• Problem requirements
For the material that follows, return exactly the lines from the one with "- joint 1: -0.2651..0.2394" through the one with "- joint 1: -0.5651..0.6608", both ends included.
----------
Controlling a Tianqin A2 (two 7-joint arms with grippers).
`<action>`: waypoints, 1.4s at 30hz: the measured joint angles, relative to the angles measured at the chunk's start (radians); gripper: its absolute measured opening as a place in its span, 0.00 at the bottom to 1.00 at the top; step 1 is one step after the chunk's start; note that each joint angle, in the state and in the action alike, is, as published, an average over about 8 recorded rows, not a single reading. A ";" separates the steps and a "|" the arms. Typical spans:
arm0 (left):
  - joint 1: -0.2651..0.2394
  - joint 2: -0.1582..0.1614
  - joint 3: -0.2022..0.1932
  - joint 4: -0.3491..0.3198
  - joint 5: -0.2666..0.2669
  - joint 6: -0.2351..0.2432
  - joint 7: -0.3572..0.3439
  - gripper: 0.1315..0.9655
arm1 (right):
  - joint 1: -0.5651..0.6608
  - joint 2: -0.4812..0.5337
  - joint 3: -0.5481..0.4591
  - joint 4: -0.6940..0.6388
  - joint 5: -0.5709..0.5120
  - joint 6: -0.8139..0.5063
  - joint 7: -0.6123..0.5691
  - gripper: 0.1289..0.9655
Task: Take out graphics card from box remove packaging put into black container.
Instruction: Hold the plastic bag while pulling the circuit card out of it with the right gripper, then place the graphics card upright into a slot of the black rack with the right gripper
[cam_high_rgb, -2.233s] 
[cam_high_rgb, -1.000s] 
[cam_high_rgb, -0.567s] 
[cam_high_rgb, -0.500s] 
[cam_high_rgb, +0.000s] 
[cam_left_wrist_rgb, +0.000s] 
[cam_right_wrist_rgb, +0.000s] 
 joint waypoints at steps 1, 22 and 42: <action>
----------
• Response area
  - joint 1: -0.2651..0.2394
  - joint 2: -0.1582..0.1614
  - joint 3: -0.2022..0.1932
  - joint 4: -0.3491..0.3198
  - joint 5: -0.2666..0.2669
  - joint 6: -0.2351..0.2432
  - joint 7: -0.3572..0.3439
  - gripper: 0.1315..0.9655
arm1 (right):
  - joint 1: -0.5651..0.6608

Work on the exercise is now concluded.